Reproduce the listing below exactly, minus its pictures.

__Stored data__.
☆ ☆ ☆

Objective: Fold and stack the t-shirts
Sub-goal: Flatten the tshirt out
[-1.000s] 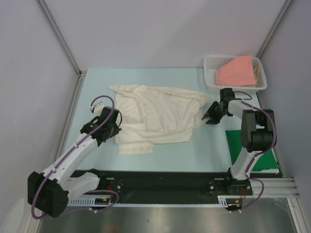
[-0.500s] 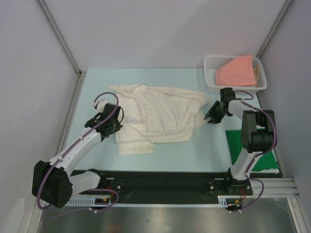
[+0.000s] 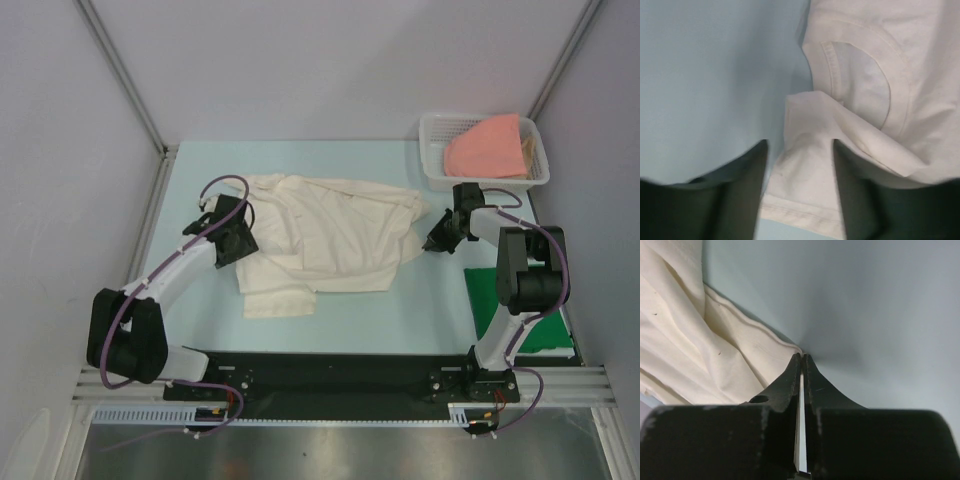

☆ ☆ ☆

__Response area__.
Objective: Fold and stack the t-shirts
Sub-goal: Flatten the tshirt out
[-1.000s] 
[-0.500s] 
[+0.000s] 

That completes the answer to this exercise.